Emergency Planning: An Essential Component of Every Church
Churches of every size will encounter an emergency at some point. Emergencies will always occur, whether they are prob-able situations, such as a broken-down piece of equipment in need of repair, or the unpredictable, such as a natural disaster. As a pastor in a position of leadership, it is critical to ensure that your church is prepared for those emergencies whenever they happen.
Emergency planning is an ongoing process that should address the types of emergencies the congregation may face. It is crucial that a dedicated team composed of key stakeholders is in place to create a plan tailored to the congregation. These individuals can contribute to the planning and updating as needed. If a team is not already in place, this is the perfect time to create an emergency response team.
The emergency response team
The emergency response team covers four key areas: administrative, communications, medical, and security.1
Administrative. Those in the administrative roles communicate with first responders and provide relevant information to church members during a crisis. As a pastor, you and the pastoral staff may serve in the administrative area. Also include ministry leaders and church members who have a background in risk management.
Communications. Those in the communications roles will be the point of contact for the media. This team will work with your ministry’s leadership to prepare statements about the incident and keep all parties updated with the latest and most accurate information.
Medical. If you have volunteers with medical or emergency response background, use them in medical roles whenever possible. They will provide immediate medical assistance and monitor vitals until first responders arrive on the scene. Their assistance will be essential to provide up-to-date patient information to the first responders.
Security. Those in the security roles should have a background in law enforcement or emergency response if possible. They will secure the church building during and after the emergency, search for missing children or church members, work with local law enforcement, and be familiar with floor plans and exits.
The emergency plan
With the emergency response team in place, create or update the emergency plan. Conduct an initial assessment of the types of emergencies the church may encounter throughout the year. These may include fire, hurricane, tornado, earthquake, flooding, and other natural disasters. It is also essential to review non-weather-related emergencies, such as missing persons, robbery, active shooter, or medical emergencies.

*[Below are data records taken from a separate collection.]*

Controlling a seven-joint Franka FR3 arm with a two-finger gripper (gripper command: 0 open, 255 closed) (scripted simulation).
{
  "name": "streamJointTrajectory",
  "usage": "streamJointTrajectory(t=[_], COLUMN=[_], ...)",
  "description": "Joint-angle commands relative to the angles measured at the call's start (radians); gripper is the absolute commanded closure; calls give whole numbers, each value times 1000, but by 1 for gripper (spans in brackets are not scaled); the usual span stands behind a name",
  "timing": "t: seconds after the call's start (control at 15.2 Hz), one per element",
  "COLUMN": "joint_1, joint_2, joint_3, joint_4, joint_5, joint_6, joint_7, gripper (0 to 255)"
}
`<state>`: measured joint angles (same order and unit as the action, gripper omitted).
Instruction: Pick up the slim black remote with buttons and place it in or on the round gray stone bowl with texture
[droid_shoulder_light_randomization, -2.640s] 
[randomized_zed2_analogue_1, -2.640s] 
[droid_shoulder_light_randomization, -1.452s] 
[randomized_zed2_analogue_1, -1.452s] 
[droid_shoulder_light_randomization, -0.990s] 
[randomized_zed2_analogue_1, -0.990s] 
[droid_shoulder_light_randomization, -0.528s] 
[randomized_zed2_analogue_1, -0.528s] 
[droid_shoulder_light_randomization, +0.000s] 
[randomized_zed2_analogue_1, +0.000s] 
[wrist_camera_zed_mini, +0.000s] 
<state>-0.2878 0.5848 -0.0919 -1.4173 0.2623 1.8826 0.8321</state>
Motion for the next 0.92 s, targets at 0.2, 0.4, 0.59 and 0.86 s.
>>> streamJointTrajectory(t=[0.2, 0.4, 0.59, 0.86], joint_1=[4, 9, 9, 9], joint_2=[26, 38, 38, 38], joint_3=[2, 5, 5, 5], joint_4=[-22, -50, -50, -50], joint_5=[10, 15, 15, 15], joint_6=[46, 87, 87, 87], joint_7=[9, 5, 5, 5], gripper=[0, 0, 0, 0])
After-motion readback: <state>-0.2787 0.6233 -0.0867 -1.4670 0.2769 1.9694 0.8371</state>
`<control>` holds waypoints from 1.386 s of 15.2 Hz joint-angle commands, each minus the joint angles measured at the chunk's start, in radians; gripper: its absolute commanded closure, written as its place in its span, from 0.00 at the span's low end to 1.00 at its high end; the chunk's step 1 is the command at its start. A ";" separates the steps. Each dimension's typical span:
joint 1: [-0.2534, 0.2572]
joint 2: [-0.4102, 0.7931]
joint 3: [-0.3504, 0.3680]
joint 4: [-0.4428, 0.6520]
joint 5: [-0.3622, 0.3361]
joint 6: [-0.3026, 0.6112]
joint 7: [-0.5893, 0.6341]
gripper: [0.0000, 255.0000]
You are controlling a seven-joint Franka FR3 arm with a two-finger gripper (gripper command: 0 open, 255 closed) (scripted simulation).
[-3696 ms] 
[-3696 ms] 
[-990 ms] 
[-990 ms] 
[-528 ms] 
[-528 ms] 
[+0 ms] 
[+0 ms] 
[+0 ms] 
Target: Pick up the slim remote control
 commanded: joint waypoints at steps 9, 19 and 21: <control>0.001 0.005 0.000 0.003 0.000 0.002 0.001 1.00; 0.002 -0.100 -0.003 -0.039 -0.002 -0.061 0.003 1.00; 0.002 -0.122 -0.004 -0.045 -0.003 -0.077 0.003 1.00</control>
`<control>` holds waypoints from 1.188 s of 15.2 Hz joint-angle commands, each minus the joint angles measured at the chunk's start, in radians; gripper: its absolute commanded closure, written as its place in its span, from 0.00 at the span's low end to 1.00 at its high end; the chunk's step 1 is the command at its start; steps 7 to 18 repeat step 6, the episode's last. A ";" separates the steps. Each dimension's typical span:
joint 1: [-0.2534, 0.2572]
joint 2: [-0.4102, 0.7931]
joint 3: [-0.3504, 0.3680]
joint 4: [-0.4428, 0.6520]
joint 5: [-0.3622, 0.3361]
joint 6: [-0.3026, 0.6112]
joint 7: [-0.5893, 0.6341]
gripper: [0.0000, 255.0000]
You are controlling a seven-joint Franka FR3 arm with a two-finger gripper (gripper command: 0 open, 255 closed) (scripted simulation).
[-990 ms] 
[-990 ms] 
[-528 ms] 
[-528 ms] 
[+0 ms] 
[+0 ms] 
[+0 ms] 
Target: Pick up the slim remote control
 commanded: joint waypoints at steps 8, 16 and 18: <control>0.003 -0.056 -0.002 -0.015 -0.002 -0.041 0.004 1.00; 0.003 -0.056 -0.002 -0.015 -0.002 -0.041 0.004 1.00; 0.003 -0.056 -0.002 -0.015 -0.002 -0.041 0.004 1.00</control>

Using the list of emergencies, create an action plan that outlines action steps for leaders and members to fol-low in each situation. Include what should occur from the moment the alarm is sounded or the emergency is apparent. Who will contact the authorities? Who will guide church members away from the threat, if necessary, and ensure they follow the evacuation or action protocol? Where should church members congregate once they are evacuated from the premises? And how will church members be kept safe until first responders arrive on the scene and the emergency is declared to be under control? These are just a few questions to help you begin the process of creating or updating the emergency plan.
The emergency drill
The final component of emergency planning is the emergency drill. The drill may vary depending on which type of emergency the congregation is practicing for, and the emergency plan should outline those differences.2 It is essential to share the details of the emergency plan with the congregation. Adventist Risk Management, Inc. (ARM), has created free resources for emergency planning and conducting an emergency drill.3
Set aside a date on which the church will conduct an emergency drill. Consider having the drill before, during, or directly after the main service to ensure all church members have the opportunity to participate and become familiar with the plan.
With the date set, announce the upcoming emergency drill to the congregation. Before the event, schedule a meeting outside of the weekly church service to review the plan and action steps with the congregation. Allow members to ask questions and walk through the drill process with the team. Be sure to notify the alarm-monitoring company or fire department of the day of the drill so that they are aware.
On the day of the drill, remind members again that it is the designated day for the church to practice the action steps for an emergency. At the scheduled time, sound the alarm and begin the drill. The emergency response team should carry out their specific roles and make a note of areas of improvement or moments when members were unsure of what to do. If the drill involves an evacuation, have a timekeeper record how long it takes to clear the building. One team member should sweep the building and, when ready, announce that the building is safe to reenter. Finish the drill by resetting the alarm and calling the alarm monitoring company or fire department to let them know the drill has concluded and the alarm has been reset.
Improve and repeat
Part of practicing the plan is the opportunity to update it so that the church can improve its response time and process. After conducting the emergency drill, gather the team and discuss any areas of improvement or times when church members were confused. How can the plan be improved? Were any exits blocked that should have been clear to use? Was the evacuation route clearly posted in all rooms? Did church members know where to meet outside once they were evacuated?
Assess overall performance, update the plan accordingly, and repeat. With regular practice and a commitment to maintaining an updated emergency plan, you can help your church stay safe during emergencies and minimize injuries or accidents.